Hello folks, I'm hoping to get a little insight from experienced folks as to how to approach my problem.
I have a bunch of devices creating documents in my index. Each document is identified as belonging to a particular device with the hostname.keyword field. All devices create a document every 5 minutes.
What I'm trying to do is create something that will watch this index and send an alarm if any given device stops sending data, and another alarm when it starts sending data again after stopping.
I've come up with the following query, this creates a top-level aggregation per hostname, followed by sub-aggregations for 2 time periods. By comparing the doc_counts of these sub-aggregations, I should be able to determine if something went down or came back up.

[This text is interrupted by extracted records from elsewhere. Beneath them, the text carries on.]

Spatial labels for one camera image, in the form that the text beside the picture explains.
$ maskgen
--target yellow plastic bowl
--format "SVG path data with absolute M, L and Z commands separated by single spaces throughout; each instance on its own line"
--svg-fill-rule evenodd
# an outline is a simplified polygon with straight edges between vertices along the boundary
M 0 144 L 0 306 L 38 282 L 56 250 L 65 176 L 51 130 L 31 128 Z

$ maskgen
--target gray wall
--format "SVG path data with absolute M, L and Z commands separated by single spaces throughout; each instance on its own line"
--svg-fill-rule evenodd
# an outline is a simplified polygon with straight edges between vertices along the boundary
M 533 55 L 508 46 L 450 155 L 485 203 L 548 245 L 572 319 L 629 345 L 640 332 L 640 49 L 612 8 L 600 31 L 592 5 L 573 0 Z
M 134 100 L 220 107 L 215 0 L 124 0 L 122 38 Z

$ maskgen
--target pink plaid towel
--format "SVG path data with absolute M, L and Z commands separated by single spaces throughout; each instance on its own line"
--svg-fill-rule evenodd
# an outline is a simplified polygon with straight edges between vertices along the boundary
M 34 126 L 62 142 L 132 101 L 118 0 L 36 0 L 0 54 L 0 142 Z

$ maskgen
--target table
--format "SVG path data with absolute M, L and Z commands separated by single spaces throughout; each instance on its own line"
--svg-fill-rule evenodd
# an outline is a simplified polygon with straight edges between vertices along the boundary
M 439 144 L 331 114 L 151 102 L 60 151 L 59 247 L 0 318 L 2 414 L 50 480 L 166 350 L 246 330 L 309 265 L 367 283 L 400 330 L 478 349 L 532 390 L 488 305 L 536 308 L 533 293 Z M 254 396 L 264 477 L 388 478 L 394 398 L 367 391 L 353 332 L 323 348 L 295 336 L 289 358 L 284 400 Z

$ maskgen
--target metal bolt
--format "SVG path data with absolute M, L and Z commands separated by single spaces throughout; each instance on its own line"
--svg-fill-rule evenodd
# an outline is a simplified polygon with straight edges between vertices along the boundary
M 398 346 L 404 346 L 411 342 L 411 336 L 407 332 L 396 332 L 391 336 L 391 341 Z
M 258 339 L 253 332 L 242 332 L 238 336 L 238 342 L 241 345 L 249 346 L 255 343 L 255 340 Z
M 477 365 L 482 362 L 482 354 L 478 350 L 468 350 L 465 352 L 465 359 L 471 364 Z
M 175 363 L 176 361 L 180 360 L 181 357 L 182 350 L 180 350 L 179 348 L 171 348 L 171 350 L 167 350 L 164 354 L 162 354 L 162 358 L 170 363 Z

POST my-index/_search?size=0
{
"query": {
"bool": {
"filter": [
{
"match": {
"webhook": "heartbeat"
}
},
{
"range": {
"@timestamp": {
"gte": "now-25m",
"lte": "now-5m"
}
}
}
]
}
},
"aggs": {
"hostname": {
"terms": {
"field": "hostname.keyword"
},
"aggs": {
"beforeChunk": {
"filter": {
"range": {
"@timestamp": {
"gte": "now-25m",
"lte": "now-15m"
}
}
}
},
"afterChunk": {
"filter": {
"range": {
"@timestamp": {
"gte": "now-15m",
"lte": "now-5m"
}
}
}
}
}
}
}
}
Here's the relevant part of the response (truncated down to two devices)
"aggregations": {
"hostname": {
"doc_count_error_upper_bound": 0,
"sum_other_doc_count": 0,
"buckets": [
{
"key": "hostname-1",
"doc_count": 4,
"beforeChunk": {
"doc_count": 2
},
"afterChunk": {
"doc_count": 2
}
},
{
"key": "hostname-2",
"doc_count": 4,
"beforeChunk": {
"doc_count": 2
},
"afterChunk": {
"doc_count": 2
}
}
]
}
}
I suppose I will need to do this in a watcher, but I'm honestly not sure where to begin. I am still pretty new to Elastic. Any guidance you could provide would be appreciated.